Here's a library-agnostic proof of concept, since I don't have the classes you have in your new example:
import random
from random import randint
def make_random_tree(max_depth=4):
if max_depth <= 0:
return TreeNode(Id.make(), max_depth=0)
node = TreeNode(Id.make())
node.children = [
make_random_tree(max_depth - 1) for _ in range(randint(0, 4))
]
node.max_depth = 1 + (
max([x.max_depth for x in node.children])
if node.children else 0
)
return node
def print_tree(tree, depth=0):
if tree:
print(" " * depth +
f"{tree.val} [max_depth: {tree.max_depth}]")

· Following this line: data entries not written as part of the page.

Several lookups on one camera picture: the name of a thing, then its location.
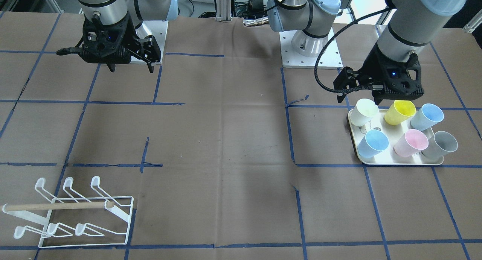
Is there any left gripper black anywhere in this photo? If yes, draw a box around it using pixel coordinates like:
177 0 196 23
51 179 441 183
333 44 424 105

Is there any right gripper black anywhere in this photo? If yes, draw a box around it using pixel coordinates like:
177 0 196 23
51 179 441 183
79 16 162 73

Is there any light blue cup front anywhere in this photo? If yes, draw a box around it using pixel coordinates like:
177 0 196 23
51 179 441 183
357 129 389 158

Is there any light blue cup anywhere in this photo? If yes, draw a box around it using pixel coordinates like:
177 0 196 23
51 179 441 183
410 103 444 131
357 129 389 158

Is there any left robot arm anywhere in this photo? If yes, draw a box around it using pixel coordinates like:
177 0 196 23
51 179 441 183
266 0 467 104

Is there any white plastic cup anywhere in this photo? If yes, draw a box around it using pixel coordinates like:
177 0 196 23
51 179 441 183
350 98 379 127

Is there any yellow plastic cup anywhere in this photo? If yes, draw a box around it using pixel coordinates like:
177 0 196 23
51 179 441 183
384 100 416 126

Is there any light blue cup back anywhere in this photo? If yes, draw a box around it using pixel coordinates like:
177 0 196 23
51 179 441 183
410 103 444 131

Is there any pink plastic cup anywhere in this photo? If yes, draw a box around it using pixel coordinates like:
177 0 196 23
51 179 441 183
394 129 429 157

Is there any grey plastic cup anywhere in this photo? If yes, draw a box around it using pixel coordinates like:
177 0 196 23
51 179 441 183
422 131 458 160

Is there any cream plastic tray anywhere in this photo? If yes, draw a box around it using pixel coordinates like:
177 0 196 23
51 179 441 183
347 109 444 166

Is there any black power adapter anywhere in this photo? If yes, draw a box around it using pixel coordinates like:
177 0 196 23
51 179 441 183
248 0 264 14

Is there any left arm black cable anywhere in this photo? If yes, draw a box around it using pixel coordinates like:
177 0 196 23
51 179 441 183
315 6 396 94

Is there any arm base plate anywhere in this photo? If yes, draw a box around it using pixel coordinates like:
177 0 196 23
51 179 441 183
136 21 169 65
279 29 344 69

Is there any aluminium frame post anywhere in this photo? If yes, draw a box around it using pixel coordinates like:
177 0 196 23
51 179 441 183
215 0 233 22

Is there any white wire cup rack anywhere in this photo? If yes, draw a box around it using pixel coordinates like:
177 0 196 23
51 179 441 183
2 176 134 249

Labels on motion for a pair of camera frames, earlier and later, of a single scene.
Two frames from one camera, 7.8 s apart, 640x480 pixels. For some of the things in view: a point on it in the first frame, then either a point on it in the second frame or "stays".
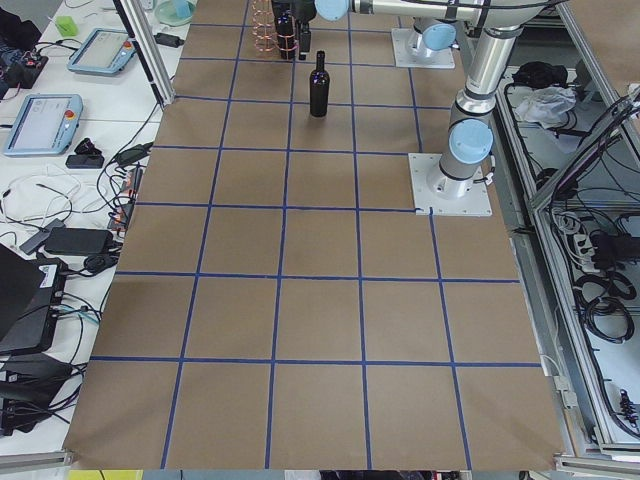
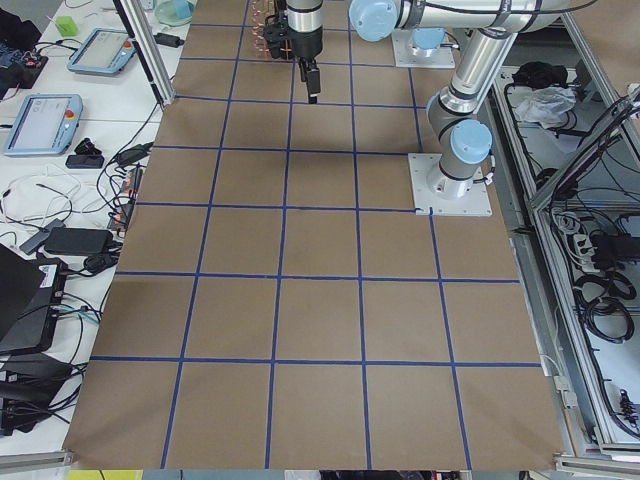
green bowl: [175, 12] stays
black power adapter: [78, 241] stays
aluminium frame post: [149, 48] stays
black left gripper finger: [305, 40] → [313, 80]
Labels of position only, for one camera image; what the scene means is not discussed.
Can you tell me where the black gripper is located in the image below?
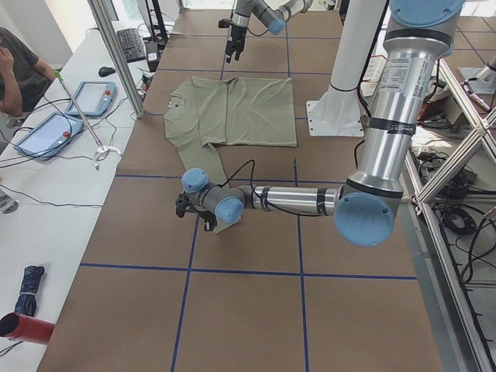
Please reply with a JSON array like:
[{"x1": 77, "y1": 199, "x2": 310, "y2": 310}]
[
  {"x1": 188, "y1": 201, "x2": 217, "y2": 232},
  {"x1": 225, "y1": 24, "x2": 246, "y2": 64}
]

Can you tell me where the metal rod with green tip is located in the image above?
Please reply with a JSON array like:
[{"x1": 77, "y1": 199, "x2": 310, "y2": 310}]
[{"x1": 55, "y1": 71, "x2": 122, "y2": 169}]

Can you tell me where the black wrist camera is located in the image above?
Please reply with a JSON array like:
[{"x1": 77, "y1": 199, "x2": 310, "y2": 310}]
[
  {"x1": 218, "y1": 19, "x2": 230, "y2": 29},
  {"x1": 175, "y1": 193, "x2": 191, "y2": 219}
]

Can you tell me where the aluminium lattice frame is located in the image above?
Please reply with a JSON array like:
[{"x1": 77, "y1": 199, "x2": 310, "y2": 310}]
[{"x1": 402, "y1": 57, "x2": 496, "y2": 372}]

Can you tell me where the blue teach pendant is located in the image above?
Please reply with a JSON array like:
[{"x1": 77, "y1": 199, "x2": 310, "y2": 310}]
[
  {"x1": 73, "y1": 81, "x2": 116, "y2": 118},
  {"x1": 14, "y1": 112, "x2": 83, "y2": 160}
]

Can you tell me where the black computer mouse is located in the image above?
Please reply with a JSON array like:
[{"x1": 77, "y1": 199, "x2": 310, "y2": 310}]
[{"x1": 98, "y1": 66, "x2": 116, "y2": 78}]

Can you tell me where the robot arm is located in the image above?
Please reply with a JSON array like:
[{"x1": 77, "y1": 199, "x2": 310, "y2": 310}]
[
  {"x1": 218, "y1": 0, "x2": 313, "y2": 63},
  {"x1": 164, "y1": 1, "x2": 463, "y2": 247}
]

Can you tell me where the olive green long-sleeve shirt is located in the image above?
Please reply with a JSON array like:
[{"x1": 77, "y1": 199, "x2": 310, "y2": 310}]
[{"x1": 163, "y1": 75, "x2": 298, "y2": 234}]

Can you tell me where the aluminium frame post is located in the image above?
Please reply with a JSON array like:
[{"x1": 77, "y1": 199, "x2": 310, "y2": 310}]
[{"x1": 88, "y1": 0, "x2": 145, "y2": 119}]

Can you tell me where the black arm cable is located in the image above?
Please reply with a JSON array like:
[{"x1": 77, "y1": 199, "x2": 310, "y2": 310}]
[{"x1": 222, "y1": 158, "x2": 295, "y2": 216}]

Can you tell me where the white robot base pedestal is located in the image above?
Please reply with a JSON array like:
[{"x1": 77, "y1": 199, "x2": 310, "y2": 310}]
[{"x1": 306, "y1": 0, "x2": 388, "y2": 137}]

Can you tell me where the blue teach pendant far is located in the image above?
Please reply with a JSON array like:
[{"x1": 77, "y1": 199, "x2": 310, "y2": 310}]
[{"x1": 73, "y1": 81, "x2": 116, "y2": 118}]

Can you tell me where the blue teach pendant near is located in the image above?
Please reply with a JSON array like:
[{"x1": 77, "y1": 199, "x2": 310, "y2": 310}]
[{"x1": 14, "y1": 112, "x2": 83, "y2": 160}]

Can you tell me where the black keyboard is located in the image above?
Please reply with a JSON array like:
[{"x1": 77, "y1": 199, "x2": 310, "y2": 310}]
[{"x1": 116, "y1": 28, "x2": 146, "y2": 63}]

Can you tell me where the red cylinder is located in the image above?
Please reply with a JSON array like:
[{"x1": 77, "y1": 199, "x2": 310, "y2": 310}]
[{"x1": 1, "y1": 312, "x2": 55, "y2": 345}]

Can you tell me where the seated person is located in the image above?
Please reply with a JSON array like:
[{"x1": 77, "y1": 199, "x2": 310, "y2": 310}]
[{"x1": 1, "y1": 27, "x2": 56, "y2": 129}]

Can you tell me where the folded dark blue umbrella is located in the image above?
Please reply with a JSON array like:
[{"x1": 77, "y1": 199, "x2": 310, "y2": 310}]
[{"x1": 15, "y1": 265, "x2": 45, "y2": 317}]

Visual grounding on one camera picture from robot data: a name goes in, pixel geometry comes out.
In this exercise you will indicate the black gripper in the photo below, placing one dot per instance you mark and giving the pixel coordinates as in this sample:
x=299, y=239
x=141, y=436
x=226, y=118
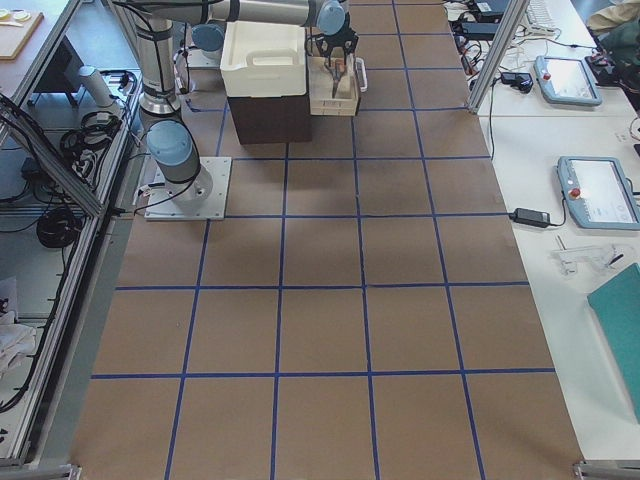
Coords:
x=333, y=73

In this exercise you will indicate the orange grey scissors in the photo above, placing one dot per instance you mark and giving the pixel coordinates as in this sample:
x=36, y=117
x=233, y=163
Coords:
x=336, y=69

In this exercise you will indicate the light wooden drawer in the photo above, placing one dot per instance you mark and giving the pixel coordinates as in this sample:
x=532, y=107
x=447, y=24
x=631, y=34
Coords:
x=353, y=84

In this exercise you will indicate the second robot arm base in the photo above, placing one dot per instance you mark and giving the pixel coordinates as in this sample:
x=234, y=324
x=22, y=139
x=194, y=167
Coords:
x=205, y=47

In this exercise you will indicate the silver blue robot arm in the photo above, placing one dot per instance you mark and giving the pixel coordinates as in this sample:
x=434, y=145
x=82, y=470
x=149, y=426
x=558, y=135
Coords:
x=169, y=141

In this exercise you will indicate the dark brown drawer cabinet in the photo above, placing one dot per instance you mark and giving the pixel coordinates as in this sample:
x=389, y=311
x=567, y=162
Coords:
x=268, y=120

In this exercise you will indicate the white plastic bin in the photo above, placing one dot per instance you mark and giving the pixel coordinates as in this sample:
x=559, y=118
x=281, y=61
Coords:
x=263, y=60

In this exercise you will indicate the small black adapter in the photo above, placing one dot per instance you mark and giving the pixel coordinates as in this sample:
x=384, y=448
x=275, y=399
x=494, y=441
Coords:
x=520, y=81

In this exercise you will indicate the upper teach pendant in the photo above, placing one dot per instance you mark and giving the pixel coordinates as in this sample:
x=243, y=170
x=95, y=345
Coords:
x=567, y=81

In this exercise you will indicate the teach pendant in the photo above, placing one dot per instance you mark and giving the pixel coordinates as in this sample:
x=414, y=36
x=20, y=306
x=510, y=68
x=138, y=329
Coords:
x=597, y=193
x=567, y=81

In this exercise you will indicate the black power adapter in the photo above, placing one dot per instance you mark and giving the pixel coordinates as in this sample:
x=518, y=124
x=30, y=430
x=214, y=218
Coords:
x=534, y=218

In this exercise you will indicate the white cylinder device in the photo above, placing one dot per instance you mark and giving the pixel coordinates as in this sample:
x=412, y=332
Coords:
x=93, y=81

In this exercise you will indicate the brown paper table mat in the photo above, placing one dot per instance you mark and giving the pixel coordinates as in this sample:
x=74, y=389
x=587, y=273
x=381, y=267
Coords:
x=362, y=311

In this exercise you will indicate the lower teach pendant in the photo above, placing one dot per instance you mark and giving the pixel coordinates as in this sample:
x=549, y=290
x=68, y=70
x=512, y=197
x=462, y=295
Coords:
x=597, y=193

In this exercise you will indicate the wooden board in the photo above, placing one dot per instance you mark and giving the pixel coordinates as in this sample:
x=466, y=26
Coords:
x=17, y=27

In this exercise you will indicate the clear plastic parts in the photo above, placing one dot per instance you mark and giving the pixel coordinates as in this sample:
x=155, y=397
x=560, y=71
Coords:
x=600, y=258

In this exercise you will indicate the aluminium frame post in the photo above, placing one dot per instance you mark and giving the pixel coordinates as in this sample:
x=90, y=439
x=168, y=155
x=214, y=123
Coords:
x=502, y=39

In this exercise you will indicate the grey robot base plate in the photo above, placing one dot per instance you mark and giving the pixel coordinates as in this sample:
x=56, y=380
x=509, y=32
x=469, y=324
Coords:
x=205, y=199

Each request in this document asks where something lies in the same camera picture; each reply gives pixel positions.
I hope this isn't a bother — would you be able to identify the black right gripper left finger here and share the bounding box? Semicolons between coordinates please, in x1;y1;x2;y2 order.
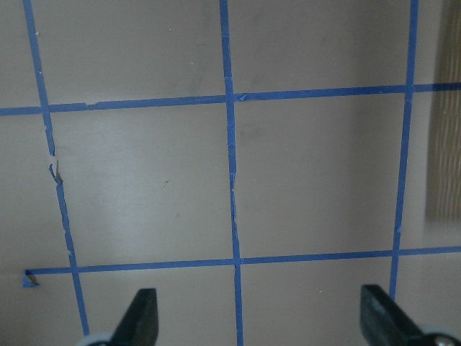
111;288;158;346

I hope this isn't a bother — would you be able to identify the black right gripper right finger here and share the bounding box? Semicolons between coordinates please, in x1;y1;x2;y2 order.
359;285;426;346

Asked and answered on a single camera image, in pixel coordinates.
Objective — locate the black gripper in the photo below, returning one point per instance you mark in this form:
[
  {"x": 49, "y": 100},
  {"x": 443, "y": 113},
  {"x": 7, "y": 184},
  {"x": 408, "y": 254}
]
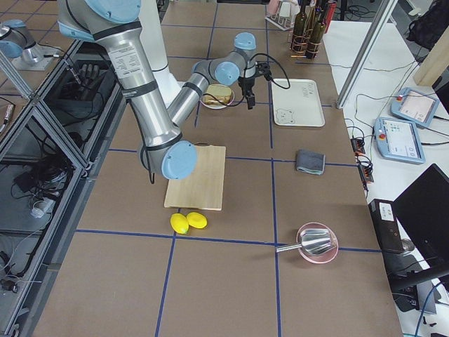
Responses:
[{"x": 246, "y": 83}]

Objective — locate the white round plate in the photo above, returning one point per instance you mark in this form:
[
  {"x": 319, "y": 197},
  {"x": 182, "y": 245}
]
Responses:
[{"x": 216, "y": 103}]

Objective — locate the bread slice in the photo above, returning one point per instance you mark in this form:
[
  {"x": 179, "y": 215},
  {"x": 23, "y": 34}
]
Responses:
[{"x": 217, "y": 90}]

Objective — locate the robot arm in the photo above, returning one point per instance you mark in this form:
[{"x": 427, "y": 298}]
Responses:
[
  {"x": 18, "y": 44},
  {"x": 130, "y": 32}
]

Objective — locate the cream bear tray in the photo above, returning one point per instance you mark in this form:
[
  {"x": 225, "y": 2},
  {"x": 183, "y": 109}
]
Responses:
[{"x": 297, "y": 103}]

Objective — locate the green wine bottle middle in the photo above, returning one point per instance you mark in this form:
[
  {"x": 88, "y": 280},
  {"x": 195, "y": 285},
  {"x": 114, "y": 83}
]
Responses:
[{"x": 299, "y": 35}]

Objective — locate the green wine bottle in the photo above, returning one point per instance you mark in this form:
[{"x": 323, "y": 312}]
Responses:
[
  {"x": 299, "y": 35},
  {"x": 316, "y": 37},
  {"x": 327, "y": 9}
]

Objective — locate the grey folded cloth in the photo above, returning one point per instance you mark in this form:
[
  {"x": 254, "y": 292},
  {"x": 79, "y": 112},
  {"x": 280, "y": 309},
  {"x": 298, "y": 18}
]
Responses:
[{"x": 311, "y": 162}]

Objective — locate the green wine bottle front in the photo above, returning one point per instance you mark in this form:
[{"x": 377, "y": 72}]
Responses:
[{"x": 316, "y": 37}]

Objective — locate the pink cup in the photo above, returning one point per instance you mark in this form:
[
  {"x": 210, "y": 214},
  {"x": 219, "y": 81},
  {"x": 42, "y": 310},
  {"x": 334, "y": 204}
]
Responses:
[{"x": 272, "y": 7}]

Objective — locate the wooden cutting board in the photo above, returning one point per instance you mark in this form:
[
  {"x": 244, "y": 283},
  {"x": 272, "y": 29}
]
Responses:
[{"x": 203, "y": 189}]

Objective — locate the green wine bottle back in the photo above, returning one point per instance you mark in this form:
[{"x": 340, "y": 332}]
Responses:
[{"x": 327, "y": 9}]

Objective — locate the black power strip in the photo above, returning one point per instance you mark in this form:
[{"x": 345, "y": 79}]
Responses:
[{"x": 365, "y": 166}]

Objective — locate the yellow lemon right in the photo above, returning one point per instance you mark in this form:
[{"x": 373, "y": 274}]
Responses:
[{"x": 196, "y": 220}]

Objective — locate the yellow lemon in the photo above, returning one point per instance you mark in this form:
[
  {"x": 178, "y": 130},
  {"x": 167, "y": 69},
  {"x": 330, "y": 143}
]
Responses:
[
  {"x": 196, "y": 220},
  {"x": 179, "y": 223}
]

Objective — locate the yellow lemon left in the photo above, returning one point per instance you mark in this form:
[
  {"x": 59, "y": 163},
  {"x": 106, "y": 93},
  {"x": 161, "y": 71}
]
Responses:
[{"x": 179, "y": 223}]

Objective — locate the teach pendant near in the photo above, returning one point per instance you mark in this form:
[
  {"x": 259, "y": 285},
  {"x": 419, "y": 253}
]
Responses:
[{"x": 398, "y": 140}]

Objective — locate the teach pendant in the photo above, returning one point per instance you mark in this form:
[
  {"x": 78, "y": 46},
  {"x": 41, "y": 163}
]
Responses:
[
  {"x": 398, "y": 140},
  {"x": 415, "y": 106}
]

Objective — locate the metal scoop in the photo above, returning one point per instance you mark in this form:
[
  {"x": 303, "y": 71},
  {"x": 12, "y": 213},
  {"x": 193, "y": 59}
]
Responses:
[{"x": 312, "y": 242}]

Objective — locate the teach pendant far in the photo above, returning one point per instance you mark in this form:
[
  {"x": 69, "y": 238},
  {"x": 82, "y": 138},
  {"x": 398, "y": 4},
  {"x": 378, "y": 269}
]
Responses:
[{"x": 415, "y": 106}]

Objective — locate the black desktop box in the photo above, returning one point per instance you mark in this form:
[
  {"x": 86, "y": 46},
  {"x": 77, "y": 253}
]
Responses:
[{"x": 386, "y": 226}]

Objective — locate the pink bowl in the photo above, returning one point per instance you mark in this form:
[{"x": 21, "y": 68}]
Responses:
[{"x": 325, "y": 257}]

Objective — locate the black computer monitor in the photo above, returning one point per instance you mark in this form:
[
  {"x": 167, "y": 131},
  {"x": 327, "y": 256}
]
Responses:
[{"x": 422, "y": 211}]

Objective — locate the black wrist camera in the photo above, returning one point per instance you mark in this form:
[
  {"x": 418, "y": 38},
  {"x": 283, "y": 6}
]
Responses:
[{"x": 263, "y": 70}]

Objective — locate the copper wire bottle rack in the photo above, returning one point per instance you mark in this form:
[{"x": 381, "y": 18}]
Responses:
[{"x": 308, "y": 31}]

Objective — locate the white wire cup rack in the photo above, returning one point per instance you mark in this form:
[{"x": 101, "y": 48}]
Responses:
[{"x": 285, "y": 17}]

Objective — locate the aluminium frame post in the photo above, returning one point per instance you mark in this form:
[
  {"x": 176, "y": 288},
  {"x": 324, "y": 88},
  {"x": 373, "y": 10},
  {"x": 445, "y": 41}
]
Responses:
[{"x": 380, "y": 20}]

for child in tree.children:
print_tree(child, depth + 1)
class TreeNode:
def __init__(self, val, children=None, max_depth=None):
self.val = val
self.children = children or []
self.max_depth = max_depth
class Id:
identifier = 0
def make():
Id.identifier += 1
return Id.identifier
if __name__ == "__main__":
random.seed(1)
tree = make_random_tree()
print_tree(tree)
Output:
1 [max_depth: 4]
2 [max_depth: 3]
3 [max_depth: 1]
4 [max_depth: 2]
5 [max_depth: 1]
6 [max_depth: 1]
7 [max_depth: 0]
8 [max_depth: 0]
9 [max_depth: 0]
10 [max_depth: 2]
11 [max_depth: 1]
12 [max_depth: 0]
13 [max_depth: 0]
14 [max_depth: 0]
15 [max_depth: 1]
16 [max_depth: 0]
17 [max_depth: 0]
18 [max_depth: 0]
19 [max_depth: 1]
20 [max_depth: 0]
21 [max_depth: 1]
That said, assigning depths in a second pass is still O(n) so it might be premature optimization to do it all in one pass unless you have truly large or performance-critical code.